Now read the rest of China Report
Catch up with China
1. China launched an anti-dumping investigation into imports of polyoxymethylene copolymer—a widely used plastic in electronics and cars—from the US, the EU, Taiwan, and Japan. It’s widely seen as a response to the new US tariff announced on Chinese EVs. (BBC)
- Meanwhile, Latin American countries, including Mexico, Chile, and Brazil, have increased tariffs on Chinese-imported steel, testing China’s relationship with the region. (Bloomberg $)
2. China’s solar-industry boom is incentivizing farmers to install solar panels and make some extra cash by selling the electricity they generate. (Associated Press)
3. Hedging against the potential devaluation of the RMB, Chinese buyers are pushing the price of gold to all-time highs. (Financial Times $)
4. The Shanghai government set up a pilot project that allows data to be transferred out of China without going through the much-dreaded security assessments, a move that has been sought by companies like Tesla. (Reuters $)

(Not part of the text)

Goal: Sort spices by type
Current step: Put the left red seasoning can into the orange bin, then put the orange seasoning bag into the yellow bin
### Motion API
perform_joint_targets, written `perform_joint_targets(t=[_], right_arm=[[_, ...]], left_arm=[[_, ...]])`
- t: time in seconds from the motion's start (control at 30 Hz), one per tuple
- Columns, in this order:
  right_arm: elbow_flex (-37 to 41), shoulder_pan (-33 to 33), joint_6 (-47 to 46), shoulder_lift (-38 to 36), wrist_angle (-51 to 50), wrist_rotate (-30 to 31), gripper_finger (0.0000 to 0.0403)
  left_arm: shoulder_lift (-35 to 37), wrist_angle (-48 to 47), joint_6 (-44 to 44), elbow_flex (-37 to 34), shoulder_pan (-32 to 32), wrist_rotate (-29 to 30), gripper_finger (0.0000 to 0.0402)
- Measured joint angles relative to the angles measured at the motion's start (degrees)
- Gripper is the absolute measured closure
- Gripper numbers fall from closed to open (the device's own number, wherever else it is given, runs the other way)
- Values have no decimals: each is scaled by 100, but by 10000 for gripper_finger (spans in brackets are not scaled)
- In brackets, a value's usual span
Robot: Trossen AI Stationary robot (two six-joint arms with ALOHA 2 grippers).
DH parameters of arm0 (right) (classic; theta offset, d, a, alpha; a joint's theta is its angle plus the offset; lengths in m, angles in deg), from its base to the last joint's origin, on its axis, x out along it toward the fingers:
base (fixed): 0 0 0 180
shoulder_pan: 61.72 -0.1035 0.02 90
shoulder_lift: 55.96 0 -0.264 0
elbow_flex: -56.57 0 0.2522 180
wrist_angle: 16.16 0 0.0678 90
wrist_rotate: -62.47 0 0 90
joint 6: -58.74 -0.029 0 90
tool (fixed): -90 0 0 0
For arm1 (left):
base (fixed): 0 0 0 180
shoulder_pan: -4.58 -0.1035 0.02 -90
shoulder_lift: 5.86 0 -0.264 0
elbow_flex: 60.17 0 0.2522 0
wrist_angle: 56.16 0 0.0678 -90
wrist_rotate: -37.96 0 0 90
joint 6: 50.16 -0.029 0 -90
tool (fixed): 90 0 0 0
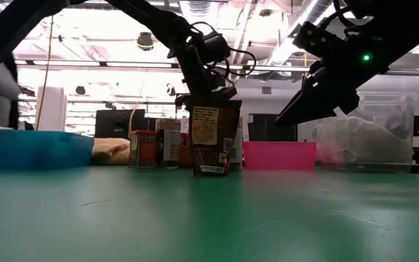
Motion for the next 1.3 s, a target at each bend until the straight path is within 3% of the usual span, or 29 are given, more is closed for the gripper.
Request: perform_joint_targets(t=[0.27, 0.53, 0.7, 0.87, 1.3], right_arm=[[0, -2, 0, 0, 7, 0, 101], [0, 0, 0, 0, 7, -2, 101], [0, -4, -11, 0, -56, -2, 101], [0, -141, -111, -30, -290, 7, 101], [0, -925, -753, -984, -1206, 953, 101]], left_arm=[[7, 63, -74, 2, 0, -339, 103], [9, -556, -1142, 875, 148, -441, 95], [24, -1392, -2041, 1494, 674, -441, 96], [94, -2080, -2892, 1497, 1479, -446, 96], [128, -2440, -2459, 1128, 2749, -747, 96]])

5. China’s central bank fined seven businesses—including a KFC and branches of state-owned corporations—for rejecting cash payments. The popularization of mobile payment has been a good thing, but the dwindling support for cash is also making life harder for people like the elderly and foreign tourists. (Business Insider $)
6. Alibaba and Baidu are waging an LLM price war in China to attract more users. (Bloomberg $)
7. The Chinese government has sanctioned Mike Gallagher, a former Republican congressman who chaired the Select Committee on China and remains a fierce critic of Beijing. (NBC News)
Lost in translation
China’s National Health Commission is exploring the relaxation of stringent rules around human genetic data to boost the biotech industry, according to the Chinese publication Caixin. A regulation enacted in 1998 required any research that involves the use of this data to clear an approval process. And there’s even more scrutiny if the research involves foreign institutions.
In the early years of human genetic research, the regulation helped prevent the nonconsensual collection of DNA. But as the use of genetic data becomes increasingly important in discovering new treatments, the industry has been complaining about the bureaucracy, which can add an extra two to four months to research projects. Now the government is holding discussions on how to revise the regulation, potentially lifting the approval process for smaller-scale research and more foreign entities, as part of a bid to accelerate the growth of biotech research in China.
One more thing
Did you know that the Beijing Capital International Airport has been employing birds of prey to chase away other birds since 2019? This month, the second generation of Beijing’s birdy employees started their work driving away the migratory birds that could endanger aircraft. The airport even has different kinds of raptors—Eurasian hobbies, Eurasian goshawks, and Eurasian sparrowhawks—to deal with the different bird species that migrate to Beijing at different times.